The key problem, according to Valery Khabashesku of Baker Hughes, an oil-field service company, is that sometimes surfactants adsorb and stick to the surfaces of porous rocks. That lowers the potential benefit and wastes the costly surfactant. Even worse, surfactants can plug rock pores and alter the wettability undesirably, reducing oil output instead of increasing it.

So Khabashesku and Baker Hughes scientists studied the ability of nanoparticles to mitigate the surfactant sticking problem in lab tests that simulate reservoir conditions. They used high pressure to form tightly compressed sand-pack columns with tiny pores and heated the columns to reservoir temperatures. Then they measured the flow of commercial surfactants through the columns using artificial seawater as the injection fluid. They found that pretreating the columns with negatively charged silica nanoparticles reduced surfactant adsorption by a factor of three. That simple step could let surfactants do their job of enhancing oil production.

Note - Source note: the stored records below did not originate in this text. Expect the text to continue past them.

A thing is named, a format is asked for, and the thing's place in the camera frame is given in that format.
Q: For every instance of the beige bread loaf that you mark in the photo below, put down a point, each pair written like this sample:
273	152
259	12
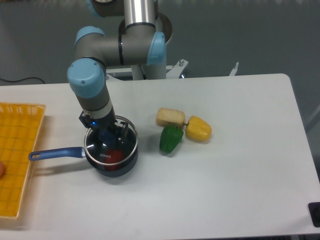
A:
170	117

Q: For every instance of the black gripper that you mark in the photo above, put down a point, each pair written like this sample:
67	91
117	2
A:
105	122

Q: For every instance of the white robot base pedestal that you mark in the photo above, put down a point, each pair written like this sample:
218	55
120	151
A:
152	72

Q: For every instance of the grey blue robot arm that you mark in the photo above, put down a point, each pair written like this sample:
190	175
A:
140	44

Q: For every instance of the yellow bell pepper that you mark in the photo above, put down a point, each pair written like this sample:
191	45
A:
197	129

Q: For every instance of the glass lid blue knob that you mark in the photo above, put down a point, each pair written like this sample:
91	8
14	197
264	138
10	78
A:
114	148

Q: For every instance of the red bell pepper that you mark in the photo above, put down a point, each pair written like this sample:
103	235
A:
112	157

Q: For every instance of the black table corner device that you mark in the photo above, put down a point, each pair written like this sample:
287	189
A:
314	210

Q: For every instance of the green bell pepper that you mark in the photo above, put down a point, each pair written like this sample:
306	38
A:
170	138

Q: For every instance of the orange object in basket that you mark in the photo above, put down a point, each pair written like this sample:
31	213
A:
2	169

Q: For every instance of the dark pot blue handle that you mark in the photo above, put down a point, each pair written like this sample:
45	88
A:
75	152

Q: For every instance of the yellow plastic basket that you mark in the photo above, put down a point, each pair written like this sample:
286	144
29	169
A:
20	124

Nanoparticles might also help improve the oil-recovery process above ground and do so in an environmentally beneficial way. As oil flows from production wells, a large volume of water comes with it, some of it the pressurized solution that was pumped into injection wells. The water typically contains micrometer-sized oil droplets that are tough to separate completely using gas flotation, membranes, and other conventional methods. So UT Austin’s Huh and Saebom Ko, now a postdoc at Rice University, developed a simple and potentially low-cost procedure for separating the oil from water magnetically.

The team synthesized amine-functionalized magnetite (Fe₃O₄) nanoparticles and used them to treat oil-water emulsions. The researchers found that electrostatic attraction between negatively charged oil droplets and positively charged magnetic nanoparticles causes the particles to coalesce on droplet surfaces. The process can occur within minutes. And because of the aggregation of many magnetic nanoparticles on the droplet surfaces, the droplets are strongly attracted to a permanent magnet and easily separate from solution. Preliminary tests show the nanoparticles can later be separated from the oil by various methods—for example, by raising the pH—and reused.

“Magnetic nanoparticle applications could help reduce hazardous waste,” Ko says. She proposes that the technology, which could be implemented in a compact separation system, might be especially useful for offshore oil and gas production, where space is limited.

The petroleum industry has been supplying the world with staggering amounts of fuel for decades. Consumption sits at 100 million barrels per day currently and will likely remain high for years to come, even though renewable energy is becoming popular. That creates strong incentive for the industry to increase efficiency and become more cost effective.

Laboratory tests and some field trials indicate that nanomaterials can help meet those goals, but they have not yet been implemented on a large scale. Time will tell whether the tiny tools will make an impact on the giant industry.